Four years ago Cori Roberts, a newly returned worker in her mid-40s living in a rented basement in St. Cloud, Minn., was diagnosed with early-stage cervical cancer. Her job in human resources paid about $41,000 a year and she had insurance, but bills from her treatment topped $8,000. CentraCare, the nonprofit system that treated her, told her she earned too much to qualify for its charity assistance.
Roberts scraped together money by cutting essentials and worked for two years to pay down more than $6,000. When she still owed a balance, CentraCare sued. The system later dropped the suit, after Roberts took a loan against her retirement to settle the debt. Her story illustrates how hospital charity programs can fail patients who are insured but still unable to afford care.
A joint investigation by the Minnesota Star Tribune and KFF Health News looked at every hospital charity care program in Minnesota, analyzed five years of hospital financial records, and interviewed patients, hospital leaders and state officials. It found that Minnesota hospitals, on average, devote far less of their operating budgets to charity care than hospitals in most other states.
Nationally, federal hospital data compiled by researcher Hossein Zare at Johns Hopkins show hospitals spend roughly 2.4% of operating budgets on charity care. Minnesota hospitals spend about a third of that amount on average. Of the state’s 123 general hospitals, 62 devoted less than 0.5% of their operating budgets to charity care from 2020 through 2024. CentraCare’s flagship St. Cloud hospital spent under 0.25%—roughly $25 in patient aid for every $10,000 it spent on operations.
The need for charity care is growing. The uninsured rate has been rising, and many insured people face higher copays and deductibles that push medical bills beyond their means. Nationwide, an estimated 100 million people are burdened by health care debt, much of it stemming from hospital bills. Historically charity care targeted the uninsured; today it often helps insured patients who cannot manage their out-of-pocket costs.
Investigators found wide variation across Minnesota hospitals in who qualifies for free or reduced-cost care and how easy it is to apply. Because the state has not standardized charity care criteria, a patient might qualify at one hospital and be ineligible at another nearby. Some hospitals set income cutoffs around $47,000 for free care; others cap eligibility at roughly $15,000.
Many systems require lengthy, intrusive documentation: tax returns, pay stubs, bank statements and detailed asset inventories. More than two-thirds of Minnesota hospitals ask applicants about retirement accounts, life insurance, property and vehicles. One example is Hendricks Community Hospital, which asks aid applicants 53 financial questions, including the make and value of vehicles and the market value of farm equipment, livestock and land.
Advocates and nonprofit groups that help patients say these extensive requirements discourage applications. Drop-off rates rise as applications become more burdensome, while hospitals have optimized online billing and payment processes to encourage prompt payment. As one organizer put it, it is often much easier to find a button to pay a bill online than to find straightforward help getting it reduced or forgiven.
Hospital leaders and trade groups push back, saying hospitals operate with tight margins, face rising labor and supply costs, and are constrained by underpayment from public programs. Rural hospitals also emphasize their role as major local employers and the financial fragility of maintaining essential but unprofitable services such as obstetrics and behavioral health. ‘‘No amount of charity care from hospitals will ever fully meet the needs of uninsured or underinsured people,’’ a Minnesota Hospital Association spokesperson said.
Minnesota’s attorney general, Keith Ellison, argued hospitals receiving tax breaks and other nonprofit benefits have a corresponding duty to increase charitable help for needy patients. State and consumer advocates say hospitals should do more to align charity care policies with community needs, simplify enrollment and stop suing patients who are trying to pay but can’t afford full bills.
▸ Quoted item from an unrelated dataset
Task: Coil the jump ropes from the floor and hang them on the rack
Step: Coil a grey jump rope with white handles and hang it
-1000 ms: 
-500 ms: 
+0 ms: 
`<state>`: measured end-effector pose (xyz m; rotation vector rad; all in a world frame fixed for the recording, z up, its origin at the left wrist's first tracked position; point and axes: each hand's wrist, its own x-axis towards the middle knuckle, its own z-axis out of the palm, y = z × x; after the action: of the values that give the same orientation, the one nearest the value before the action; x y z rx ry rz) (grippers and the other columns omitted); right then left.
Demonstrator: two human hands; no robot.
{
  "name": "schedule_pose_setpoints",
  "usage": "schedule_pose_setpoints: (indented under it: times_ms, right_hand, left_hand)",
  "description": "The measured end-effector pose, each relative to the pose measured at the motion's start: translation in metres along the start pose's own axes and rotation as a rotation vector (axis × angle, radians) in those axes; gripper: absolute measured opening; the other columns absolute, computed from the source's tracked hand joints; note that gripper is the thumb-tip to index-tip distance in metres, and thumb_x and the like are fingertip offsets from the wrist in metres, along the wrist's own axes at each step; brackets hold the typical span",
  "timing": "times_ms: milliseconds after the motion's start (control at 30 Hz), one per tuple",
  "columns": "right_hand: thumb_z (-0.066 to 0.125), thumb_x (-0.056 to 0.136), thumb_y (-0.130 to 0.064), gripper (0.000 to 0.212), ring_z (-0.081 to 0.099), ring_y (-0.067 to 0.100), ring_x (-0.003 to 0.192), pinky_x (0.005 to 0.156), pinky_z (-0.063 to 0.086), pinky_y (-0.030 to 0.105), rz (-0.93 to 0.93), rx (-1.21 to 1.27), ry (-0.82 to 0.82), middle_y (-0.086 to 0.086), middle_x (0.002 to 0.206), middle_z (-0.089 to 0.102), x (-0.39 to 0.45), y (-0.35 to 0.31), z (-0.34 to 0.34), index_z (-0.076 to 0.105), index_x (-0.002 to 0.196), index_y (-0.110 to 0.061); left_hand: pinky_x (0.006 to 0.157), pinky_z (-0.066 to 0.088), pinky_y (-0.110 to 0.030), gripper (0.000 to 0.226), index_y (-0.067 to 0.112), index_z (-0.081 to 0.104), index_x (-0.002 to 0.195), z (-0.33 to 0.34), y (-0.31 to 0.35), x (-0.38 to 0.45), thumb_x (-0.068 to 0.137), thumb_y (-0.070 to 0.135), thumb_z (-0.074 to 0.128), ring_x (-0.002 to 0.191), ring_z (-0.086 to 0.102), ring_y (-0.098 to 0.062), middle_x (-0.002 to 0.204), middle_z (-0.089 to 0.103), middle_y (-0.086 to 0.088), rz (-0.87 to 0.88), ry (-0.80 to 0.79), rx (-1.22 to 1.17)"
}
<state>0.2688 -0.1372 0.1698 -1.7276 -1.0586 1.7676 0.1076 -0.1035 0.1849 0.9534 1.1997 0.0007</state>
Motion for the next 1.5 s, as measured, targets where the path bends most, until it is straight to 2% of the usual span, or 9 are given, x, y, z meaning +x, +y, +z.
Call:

Hospitals say they provide other kinds of community benefit beyond forgiving bills—training clinicians, sustaining unprofitable services, and helping patients enroll in insurance coverage—which can offer longer-term protection. CentraCare also pointed to programs that assist patients with insurance enrollment. But critics argue that these community benefits do not replace immediate financial relief for people facing medical debt.
The investigation also found that geographic differences matter: in Minnesota, a person might be eligible for free care at a provider 30 miles away but not at their local hospital—information many patients do not know when urgent care is needed. The variation mirrors findings in other states and metropolitan areas: researchers, including the Lown Institute, have documented wide disparities in financial assistance policies even among hospitals located blocks apart.
For Roberts, seeing CentraCare’s major expansion in St. Cloud after her experience heightened the sense of unfairness. ‘‘They have all the money,’’ she said, ‘‘but they can’t grant a good person some grace?’’
As more Americans face medical bills they cannot pay, statewide and national debates are intensifying over how to ensure nonprofit hospitals that benefit from tax exemptions provide sufficient, accessible charity care. Advocates urge clearer, standardized eligibility rules, simpler applications, and stronger reporting or enforcement to ensure taxpayers and patients see the public benefit hospitals are meant to provide.
This story was produced by KFF Health News in collaboration with the Minnesota Star Tribune.